Cop-out. So what. Leave me alone. I'm going to bed. I have to wake up at 6 am to nurse my 1 year old.
Kate
W. Wild child. Audrey is a wild child. She's got unlimited energy, no time for naps, and is on the go go go. All the time. She can also be immensely sweet. Like when she kisses me on the lips and makes a "mmmmuah" noise or when she points to her tummy and tries to say "bellybutton". But most of the time she's a wild child. Like today, she threw a legit temper tantrum. For no apparent reason. I mean, I know what she wanted (to nurse... I know what you're thinking: "Kate, she's over a year old." "Are you going to be like that lady on Time magazine?" "If you are, I'm not going to be your friend." I understand your perspective), but there was no reason for her to flail about and bury her head in my thigh as though sometime really horrible had just happened. I was fully planning to give her what she wanted (more on this whole still-nursing-thing another time) just not in response to her screaming. So I walked away. I walked away from my wild child, left her with her dada, and half cried half laughed. She stopped crying a few minutes later (I think she was distracted by Toby puking on the floor) and I walked back into the room and offered my wild child what she wanted. She nestled into me. I nestled into the couch. And for 20 minutes, she stared into my eyes, twirled her hair, hummed to herself and was the most unwild child I could ever hope for.

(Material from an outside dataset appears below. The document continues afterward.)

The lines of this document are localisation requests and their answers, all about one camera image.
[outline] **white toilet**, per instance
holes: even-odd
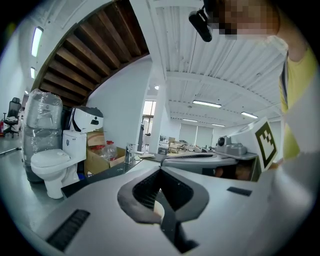
[[[64,130],[62,150],[51,149],[31,157],[32,171],[44,180],[49,197],[63,197],[61,188],[79,181],[77,165],[86,159],[87,134]]]

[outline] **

X. and O. and X and O. Many millions of these to my husband to celebrate our 4 years of marriage. Hard to even believe all that has happened in the last 4 years. No, actually, hard to remember.
"Y is it hard to remember, Kate?" you ask? "Well, friends, it's because I'm so goddamn
Zzzzzzzzz. "
Cop-out. So what. Leave me alone. I'm going to bed. I have to wake up at 6 am to nurse my 1 year old.
Kate
I want you to know that you should not have to explain anything about nursing past one year. It pains me to read you talk about friends de-friending you and such. Anita self- weaned around 15 months (as in she didn't ask to nurse anymore) and although I did enjoy the independence it was a hard transition as you can imagine no more staring into my eyes for 20 minutes, etc. You should do what you and your family think are best and forget the rest. Sure the mom on the cover of Time may be a bit extreme, but who am I to say that?! Enjoy your tome together and cherish it because at some point she will no longer ask for it and it might just cause you to get all teary eyed (even 3 months later)!

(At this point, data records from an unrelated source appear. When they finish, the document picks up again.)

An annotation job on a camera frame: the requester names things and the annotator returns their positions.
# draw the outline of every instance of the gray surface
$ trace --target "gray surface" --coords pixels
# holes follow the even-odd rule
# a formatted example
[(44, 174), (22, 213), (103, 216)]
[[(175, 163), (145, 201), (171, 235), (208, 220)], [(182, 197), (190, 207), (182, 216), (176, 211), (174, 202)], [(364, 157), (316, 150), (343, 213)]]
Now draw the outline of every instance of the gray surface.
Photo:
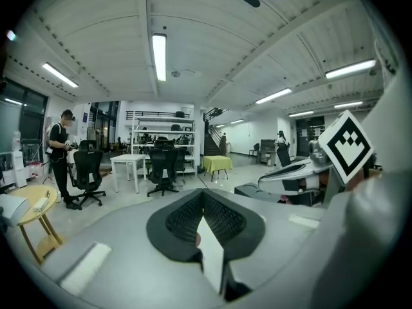
[(81, 299), (102, 308), (210, 308), (223, 304), (199, 264), (177, 263), (155, 249), (146, 223), (154, 211), (192, 190), (104, 216), (50, 254), (42, 271), (56, 280), (94, 241), (113, 248)]
[(293, 214), (321, 221), (325, 210), (306, 206), (268, 203), (221, 190), (215, 193), (263, 217), (266, 232), (251, 256), (230, 262), (234, 279), (256, 289), (278, 273), (299, 251), (314, 229), (289, 221)]

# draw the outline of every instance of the white shelving unit
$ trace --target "white shelving unit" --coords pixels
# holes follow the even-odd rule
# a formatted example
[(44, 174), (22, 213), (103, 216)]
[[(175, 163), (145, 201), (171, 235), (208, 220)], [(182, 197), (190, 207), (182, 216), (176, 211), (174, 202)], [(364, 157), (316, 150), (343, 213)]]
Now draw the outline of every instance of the white shelving unit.
[[(171, 131), (171, 130), (165, 130), (165, 129), (150, 129), (150, 127), (171, 127), (172, 124), (185, 124), (187, 127), (191, 127), (191, 131)], [(176, 118), (176, 117), (154, 117), (154, 116), (140, 116), (136, 115), (135, 112), (133, 112), (133, 119), (132, 119), (132, 138), (131, 141), (132, 143), (134, 142), (134, 139), (136, 136), (140, 133), (147, 133), (147, 134), (170, 134), (173, 136), (176, 135), (192, 135), (193, 137), (193, 143), (194, 143), (194, 131), (195, 131), (195, 125), (194, 125), (194, 119), (189, 119), (189, 118)], [(131, 153), (132, 154), (138, 154), (139, 148), (140, 147), (154, 147), (154, 144), (133, 144), (131, 146)], [(185, 161), (186, 161), (186, 166), (185, 166), (185, 174), (189, 173), (195, 173), (196, 174), (196, 168), (194, 166), (194, 144), (177, 144), (174, 147), (186, 147), (187, 150), (191, 153), (190, 155), (185, 156)], [(145, 160), (150, 160), (149, 155), (145, 157)], [(137, 170), (137, 174), (143, 175), (144, 170), (143, 167), (139, 168)]]

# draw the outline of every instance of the man
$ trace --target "man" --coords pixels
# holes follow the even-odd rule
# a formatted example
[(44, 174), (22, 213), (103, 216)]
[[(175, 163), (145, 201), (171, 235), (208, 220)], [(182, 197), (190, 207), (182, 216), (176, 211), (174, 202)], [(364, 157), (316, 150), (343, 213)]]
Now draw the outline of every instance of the man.
[(50, 154), (51, 166), (53, 167), (54, 177), (59, 187), (63, 201), (68, 209), (81, 209), (80, 205), (73, 203), (77, 197), (69, 195), (67, 191), (67, 132), (66, 127), (73, 122), (73, 113), (70, 110), (63, 111), (59, 124), (55, 124), (50, 131), (50, 147), (53, 151)]

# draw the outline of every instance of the fluorescent ceiling light
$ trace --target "fluorescent ceiling light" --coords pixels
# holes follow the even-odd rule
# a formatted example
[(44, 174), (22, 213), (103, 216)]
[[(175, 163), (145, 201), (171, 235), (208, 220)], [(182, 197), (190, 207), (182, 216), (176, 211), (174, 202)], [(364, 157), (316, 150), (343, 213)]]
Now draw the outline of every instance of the fluorescent ceiling light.
[(306, 116), (306, 115), (311, 115), (313, 111), (306, 111), (306, 112), (300, 112), (300, 113), (295, 113), (294, 115), (289, 115), (290, 117), (299, 117), (299, 116)]
[(337, 106), (335, 106), (335, 109), (342, 109), (342, 108), (348, 108), (350, 106), (359, 106), (362, 105), (363, 102), (352, 102), (352, 103), (345, 103), (345, 104), (338, 104)]
[(335, 77), (339, 77), (341, 75), (345, 75), (348, 73), (353, 73), (353, 72), (358, 72), (358, 71), (362, 71), (362, 70), (366, 70), (366, 69), (370, 69), (373, 68), (376, 64), (376, 60), (375, 59), (370, 59), (364, 62), (360, 62), (360, 63), (356, 63), (356, 64), (352, 64), (349, 66), (344, 66), (343, 68), (334, 70), (334, 71), (329, 71), (326, 72), (326, 78), (331, 79), (331, 78), (335, 78)]
[(20, 103), (20, 102), (18, 102), (18, 101), (16, 101), (16, 100), (10, 100), (9, 98), (5, 98), (5, 101), (10, 102), (10, 103), (13, 103), (13, 104), (17, 104), (18, 106), (20, 106), (21, 104), (23, 104), (23, 103)]
[(15, 34), (13, 31), (8, 31), (7, 32), (7, 37), (9, 38), (10, 41), (13, 41), (15, 39)]
[(279, 96), (283, 96), (283, 95), (289, 94), (289, 93), (291, 93), (291, 92), (292, 92), (292, 91), (291, 91), (289, 88), (286, 88), (286, 89), (284, 89), (284, 90), (281, 90), (281, 91), (278, 91), (277, 93), (272, 94), (271, 96), (262, 98), (261, 100), (257, 100), (257, 101), (256, 101), (256, 104), (265, 103), (265, 102), (267, 102), (267, 101), (269, 101), (269, 100), (272, 100), (273, 98), (276, 98), (276, 97), (279, 97)]
[(43, 65), (43, 68), (45, 68), (47, 71), (50, 73), (54, 74), (57, 78), (63, 80), (65, 83), (69, 84), (71, 87), (76, 88), (79, 85), (71, 81), (69, 78), (61, 74), (59, 71), (57, 71), (53, 66), (50, 64), (46, 63)]
[(153, 55), (157, 80), (166, 81), (166, 35), (153, 35)]

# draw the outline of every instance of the yellow tablecloth
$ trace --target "yellow tablecloth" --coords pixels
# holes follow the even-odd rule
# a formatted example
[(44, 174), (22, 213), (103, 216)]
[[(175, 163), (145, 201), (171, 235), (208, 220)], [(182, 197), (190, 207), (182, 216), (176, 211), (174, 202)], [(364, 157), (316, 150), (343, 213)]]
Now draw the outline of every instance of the yellow tablecloth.
[(212, 174), (220, 169), (232, 169), (232, 160), (224, 156), (204, 156), (202, 166)]

ReplyDeleteI know, Britney! No one's actually given me a hard time (yet) and I do have a lot of support from my friends and family. I do love the time I have with her and know that it will be over before I know it and I get sad thinking about it! I also get happy though thinking about all the time I will have to spend with her doing other fun stuff! Thanks for the support :)
DeleteLove it kate! And the breast feeding thing, every situation is different.. I MAY judge you if she were 5 ( just being honest) but really.. Enjoy the time while you can. I couldn't breast feed so I pumped for 7 months exclusively.. There was no real joy or connection coming from pumping 5 times a day:( so, consider yourself lucky And screw everyone else:)
ReplyDeleteThanks, Sierra! I do know how blessed we have been to have had such a good time with breastfeeding. There was a time, when she was super little, that she refused me for like, three days, and I thought it was over. Here we are a year later with no end in sight :) I promise you though that it will end before she is 5. LOOONG before.